Microsoft Research's Mirage gives video generation a persistent spatial memory that doesn't forget what's around the corner

Mirage, a new video world model from Microsoft Research and partner universities, solves a persistent problem for creators: maintaining spatial consistency during long camera movements. Instead of relying on expensive pixel-based 3D reconstructions, the system embeds image features directly into a spatial memory within its internal latent space. This approach allows makers to generate videos up to 10.5 times faster while using up to 55 times less memory than comparable models. Crucially, the architecture filters out moving objects to ensure only stable geometry is stored, preventing the scene from losing its structural integrity.

Video world models are designed to take a single starting frame and a defined camera path to produce plausible, navigable environments. They are essential for simulations and acting as world simulators. However, without robust memory, even powerful generators struggle to maintain spatial coherence over time.
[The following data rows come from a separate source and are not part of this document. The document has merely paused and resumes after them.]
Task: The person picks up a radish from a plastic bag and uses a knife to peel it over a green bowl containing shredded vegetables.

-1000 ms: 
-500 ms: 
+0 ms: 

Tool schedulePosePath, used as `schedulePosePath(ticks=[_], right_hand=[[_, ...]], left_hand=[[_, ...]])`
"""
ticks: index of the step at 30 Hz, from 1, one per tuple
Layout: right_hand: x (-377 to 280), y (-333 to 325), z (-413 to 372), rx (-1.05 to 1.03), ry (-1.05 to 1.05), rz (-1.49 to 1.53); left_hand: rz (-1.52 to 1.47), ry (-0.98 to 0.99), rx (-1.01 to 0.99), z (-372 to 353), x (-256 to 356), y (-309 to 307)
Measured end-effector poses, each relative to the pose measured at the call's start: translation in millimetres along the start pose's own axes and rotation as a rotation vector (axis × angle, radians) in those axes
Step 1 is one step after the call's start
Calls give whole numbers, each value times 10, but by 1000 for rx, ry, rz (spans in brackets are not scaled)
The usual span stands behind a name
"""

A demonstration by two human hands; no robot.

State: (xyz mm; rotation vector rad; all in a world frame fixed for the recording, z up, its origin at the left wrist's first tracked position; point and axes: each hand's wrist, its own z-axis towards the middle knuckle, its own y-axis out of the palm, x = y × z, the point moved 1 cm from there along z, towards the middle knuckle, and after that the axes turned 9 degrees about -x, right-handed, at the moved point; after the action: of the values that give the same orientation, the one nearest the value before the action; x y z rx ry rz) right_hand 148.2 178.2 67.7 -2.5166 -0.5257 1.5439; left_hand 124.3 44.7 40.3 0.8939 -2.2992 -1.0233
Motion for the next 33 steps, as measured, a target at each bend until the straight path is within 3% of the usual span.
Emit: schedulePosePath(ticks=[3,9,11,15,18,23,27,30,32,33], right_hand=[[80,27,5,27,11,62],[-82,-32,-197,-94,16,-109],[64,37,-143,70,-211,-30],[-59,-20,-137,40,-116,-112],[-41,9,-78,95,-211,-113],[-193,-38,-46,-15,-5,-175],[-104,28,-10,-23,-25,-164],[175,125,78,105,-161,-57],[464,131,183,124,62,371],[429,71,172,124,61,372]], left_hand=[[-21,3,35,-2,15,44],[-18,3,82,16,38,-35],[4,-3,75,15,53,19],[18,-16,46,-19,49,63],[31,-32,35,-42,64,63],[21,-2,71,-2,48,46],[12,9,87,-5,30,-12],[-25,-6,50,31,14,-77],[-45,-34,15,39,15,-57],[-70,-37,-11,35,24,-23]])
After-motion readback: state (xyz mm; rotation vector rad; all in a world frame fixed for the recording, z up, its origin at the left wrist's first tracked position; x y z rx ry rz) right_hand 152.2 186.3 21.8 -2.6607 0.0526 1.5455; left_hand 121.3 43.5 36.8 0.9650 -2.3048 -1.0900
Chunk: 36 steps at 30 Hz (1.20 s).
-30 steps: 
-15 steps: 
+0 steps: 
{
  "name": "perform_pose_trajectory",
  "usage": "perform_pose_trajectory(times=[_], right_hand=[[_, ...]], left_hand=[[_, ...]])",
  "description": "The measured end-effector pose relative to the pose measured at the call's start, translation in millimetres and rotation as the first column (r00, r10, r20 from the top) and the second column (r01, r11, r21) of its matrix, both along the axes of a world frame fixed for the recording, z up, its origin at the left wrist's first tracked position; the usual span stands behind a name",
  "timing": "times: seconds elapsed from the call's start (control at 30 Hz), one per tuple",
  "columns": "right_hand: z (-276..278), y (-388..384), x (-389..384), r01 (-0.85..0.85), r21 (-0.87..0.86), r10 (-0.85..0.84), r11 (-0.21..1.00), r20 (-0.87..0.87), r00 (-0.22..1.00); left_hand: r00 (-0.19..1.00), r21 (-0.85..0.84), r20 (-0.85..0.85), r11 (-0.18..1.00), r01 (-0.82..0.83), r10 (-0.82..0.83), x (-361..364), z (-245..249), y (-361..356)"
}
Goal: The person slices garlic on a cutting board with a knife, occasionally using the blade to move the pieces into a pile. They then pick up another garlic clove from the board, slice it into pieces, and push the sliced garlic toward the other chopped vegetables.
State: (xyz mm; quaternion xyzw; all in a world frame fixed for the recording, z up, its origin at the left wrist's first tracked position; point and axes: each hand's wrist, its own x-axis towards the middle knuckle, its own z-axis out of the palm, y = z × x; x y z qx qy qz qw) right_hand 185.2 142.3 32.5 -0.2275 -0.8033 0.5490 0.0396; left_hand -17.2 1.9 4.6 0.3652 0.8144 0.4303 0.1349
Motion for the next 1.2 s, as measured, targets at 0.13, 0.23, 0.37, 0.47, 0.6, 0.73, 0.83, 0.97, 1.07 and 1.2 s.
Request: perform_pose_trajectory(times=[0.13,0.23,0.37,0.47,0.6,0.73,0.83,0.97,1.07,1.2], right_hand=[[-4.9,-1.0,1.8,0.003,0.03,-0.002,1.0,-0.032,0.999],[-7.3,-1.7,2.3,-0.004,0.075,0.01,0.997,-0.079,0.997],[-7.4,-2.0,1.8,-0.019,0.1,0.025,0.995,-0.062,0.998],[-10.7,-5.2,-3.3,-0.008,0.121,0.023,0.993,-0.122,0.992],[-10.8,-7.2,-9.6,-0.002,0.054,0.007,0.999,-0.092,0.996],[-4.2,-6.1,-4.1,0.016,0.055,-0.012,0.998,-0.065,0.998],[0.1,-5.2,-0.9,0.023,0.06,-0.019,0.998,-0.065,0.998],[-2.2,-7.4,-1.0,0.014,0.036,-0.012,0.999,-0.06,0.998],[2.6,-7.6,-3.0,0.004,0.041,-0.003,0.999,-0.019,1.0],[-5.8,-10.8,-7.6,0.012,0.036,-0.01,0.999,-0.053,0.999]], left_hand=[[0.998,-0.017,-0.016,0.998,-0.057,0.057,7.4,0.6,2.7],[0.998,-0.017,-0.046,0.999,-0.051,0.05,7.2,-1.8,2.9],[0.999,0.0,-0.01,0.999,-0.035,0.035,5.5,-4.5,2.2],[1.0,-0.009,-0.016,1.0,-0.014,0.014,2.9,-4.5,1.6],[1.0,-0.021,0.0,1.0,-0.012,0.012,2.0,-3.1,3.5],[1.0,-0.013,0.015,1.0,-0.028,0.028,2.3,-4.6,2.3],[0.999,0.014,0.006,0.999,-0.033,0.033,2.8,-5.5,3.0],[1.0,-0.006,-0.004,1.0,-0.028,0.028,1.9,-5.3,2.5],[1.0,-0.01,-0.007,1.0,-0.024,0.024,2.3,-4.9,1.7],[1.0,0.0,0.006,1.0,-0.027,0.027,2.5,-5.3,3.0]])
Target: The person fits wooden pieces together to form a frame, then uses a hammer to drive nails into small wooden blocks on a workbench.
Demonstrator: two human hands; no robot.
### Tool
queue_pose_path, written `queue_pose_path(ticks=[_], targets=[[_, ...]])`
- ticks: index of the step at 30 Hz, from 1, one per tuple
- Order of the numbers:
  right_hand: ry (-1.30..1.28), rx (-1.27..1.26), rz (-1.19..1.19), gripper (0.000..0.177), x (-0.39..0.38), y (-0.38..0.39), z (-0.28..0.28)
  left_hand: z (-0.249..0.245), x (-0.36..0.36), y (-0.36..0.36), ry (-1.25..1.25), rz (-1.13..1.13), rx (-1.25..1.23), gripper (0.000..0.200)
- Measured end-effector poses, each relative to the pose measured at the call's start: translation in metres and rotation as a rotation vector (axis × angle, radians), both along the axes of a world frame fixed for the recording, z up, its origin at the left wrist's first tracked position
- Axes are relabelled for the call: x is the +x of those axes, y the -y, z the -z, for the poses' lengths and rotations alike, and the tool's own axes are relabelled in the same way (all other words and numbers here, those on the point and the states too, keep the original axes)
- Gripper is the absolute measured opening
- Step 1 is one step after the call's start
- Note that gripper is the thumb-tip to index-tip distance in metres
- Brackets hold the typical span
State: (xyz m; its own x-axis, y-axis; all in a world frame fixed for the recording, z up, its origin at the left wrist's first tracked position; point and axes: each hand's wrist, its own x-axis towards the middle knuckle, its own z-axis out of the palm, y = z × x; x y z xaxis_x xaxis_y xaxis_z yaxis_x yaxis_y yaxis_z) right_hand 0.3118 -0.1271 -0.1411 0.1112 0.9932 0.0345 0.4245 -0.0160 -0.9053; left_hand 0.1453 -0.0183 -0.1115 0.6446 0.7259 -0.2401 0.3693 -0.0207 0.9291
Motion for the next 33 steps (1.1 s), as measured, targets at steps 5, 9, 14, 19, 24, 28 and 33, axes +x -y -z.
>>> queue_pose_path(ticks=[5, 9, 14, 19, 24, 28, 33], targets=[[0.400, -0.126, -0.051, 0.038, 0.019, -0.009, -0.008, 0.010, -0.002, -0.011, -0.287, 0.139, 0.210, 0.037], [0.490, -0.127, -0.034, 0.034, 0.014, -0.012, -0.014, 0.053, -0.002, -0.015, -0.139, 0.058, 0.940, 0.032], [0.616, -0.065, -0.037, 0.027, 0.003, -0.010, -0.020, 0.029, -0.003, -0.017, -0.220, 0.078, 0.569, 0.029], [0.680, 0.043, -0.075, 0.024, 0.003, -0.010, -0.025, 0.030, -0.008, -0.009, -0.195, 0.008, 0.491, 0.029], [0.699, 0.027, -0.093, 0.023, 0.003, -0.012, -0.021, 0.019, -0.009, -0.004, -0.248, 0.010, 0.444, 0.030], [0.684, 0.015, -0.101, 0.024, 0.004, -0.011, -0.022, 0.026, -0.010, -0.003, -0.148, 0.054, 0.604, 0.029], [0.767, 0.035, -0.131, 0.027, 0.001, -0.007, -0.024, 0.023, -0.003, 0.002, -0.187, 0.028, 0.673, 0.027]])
A corner of a room viewed initially may look different when the camera returns, with furniture shifting or textures changing inexplicably.

Previous attempts to solve this, such as Voyager, WonderWorld, and Spatia, relied on maintaining a 3D point cloud fed by a steady stream of color data. Every generation step required rendering this cloud and translating the result back into the model’s feature space. Microsoft’s research paper identifies this as a double bottleneck: it consumes excessive compute power and causes information leakage as data passes through pixel space.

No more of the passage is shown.